Hi Yuanbin,
Not sure if I completely understood the problem. Are you using
"com.uber.hoodie" format for reading the dataset ? Are you using
hoodie-spark-bundle ?
>From the stack overflow link,
>https://stackoverflow.com/questions/48034825/why-does-streaming-query-fail-with-invalidschemaexception-a-group-type-can-not?noredirect=1&lq=1
> , this could be because of parquet version. Assuming this is the issue, I
>just checked spark-bundle and the parquet class dependencies are all shaded.
>So, the new version of hoodie-spark-bundle should not be a problem as such.
>Please make sure you are only using hoodie-spark-bundle and no other hudi
>packages are in classpath. Also, make sure if spark does not pull in the older
>version of parquet.
Balaji.V
On Wednesday, May 29, 2019, 4:58:37 PM PDT, FIXED-TERM Cheng Yuanbin
(CR/PJ-AI-S1) <[email protected]> wrote:
All,
After we upgrade to the new release 0.4.7. One strange exception occurred when
we read the com.uber.hoodie dataset from parquet.
This exception never occurred in the previous version. I am so appreciate if
anyone can help me locate this exception.
Here I attach part of the exception log.
An exception or error caused a run to abort.
java.lang.ExceptionInInitializerError
at
org.apache.spark.sql.execution.datasources.parquet.ParquetFileFormat.buildReaderWithPartitionValues(ParquetFileFormat.scala:293)
at
org.apache.spark.sql.execution.FileSourceScanExec.inputRDD$lzycompute(DataSourceScanExec.scala:285)
at
org.apache.spark.sql.execution.FileSourceScanExec.inputRDD(DataSourceScanExec.scala:283)
at
org.apache.spark.sql.execution.FileSourceScanExec.inputRDDs(DataSourceScanExec.scala:303)
at
org.apache.spark.sql.execution.aggregate.HashAggregateExec.inputRDDs(HashAggregateExec.scala:141)
at
org.apache.spark.sql.execution.WholeStageCodegenExec.doExecute(WholeStageCodegenExec.scala:386)
at
org.apache.spark.sql.execution.SparkPlan$$anonfun$execute$1.apply(SparkPlan.scala:117)
................
Caused by: org.apache.parquet.schema.InvalidSchemaException: A group type can
not be empty. Parquet does not support empty group without leaves. Empty group:
spark_schema
at org.apache.parquet.schema.GroupType.<init>(GroupType.java:92)

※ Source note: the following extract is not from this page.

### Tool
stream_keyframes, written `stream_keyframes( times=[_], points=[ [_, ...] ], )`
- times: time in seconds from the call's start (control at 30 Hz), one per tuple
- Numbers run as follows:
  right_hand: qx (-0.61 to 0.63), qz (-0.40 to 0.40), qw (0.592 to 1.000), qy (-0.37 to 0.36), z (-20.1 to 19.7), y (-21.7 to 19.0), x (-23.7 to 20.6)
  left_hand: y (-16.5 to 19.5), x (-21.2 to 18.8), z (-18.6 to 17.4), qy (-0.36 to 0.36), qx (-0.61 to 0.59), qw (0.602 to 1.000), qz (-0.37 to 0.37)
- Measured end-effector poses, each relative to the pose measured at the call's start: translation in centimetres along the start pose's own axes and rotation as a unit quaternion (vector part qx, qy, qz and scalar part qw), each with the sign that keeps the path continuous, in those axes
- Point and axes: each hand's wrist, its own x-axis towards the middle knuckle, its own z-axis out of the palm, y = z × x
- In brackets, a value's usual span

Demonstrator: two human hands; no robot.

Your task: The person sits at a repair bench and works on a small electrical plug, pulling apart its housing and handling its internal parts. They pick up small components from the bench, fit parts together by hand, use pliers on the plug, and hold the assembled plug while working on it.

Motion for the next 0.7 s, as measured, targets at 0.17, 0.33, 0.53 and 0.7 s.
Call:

at org.apache.parquet.schema.GroupType.<init>(GroupType.java:48)
at
org.apache.parquet.schema.MessageType.<init>(MessageType.java:50)
at
org.apache.parquet.schema.Types$MessageTypeBuilder.named(Types.java:1256)
It seems that this exception cause by the schema of the dataframe write to the
Hudi dataset. I careful compared the dataframe in our test case, the only
different is the nullable field.
All test cases in Hudi test schema contains the true nullable field, however,
some of my test cases contain false nullable field.
I tried to convert every nullable to true in our dataset fields, but it still
contain the same exception.
Best regards
Yuanbin Cheng
CR/PJ-AI-S1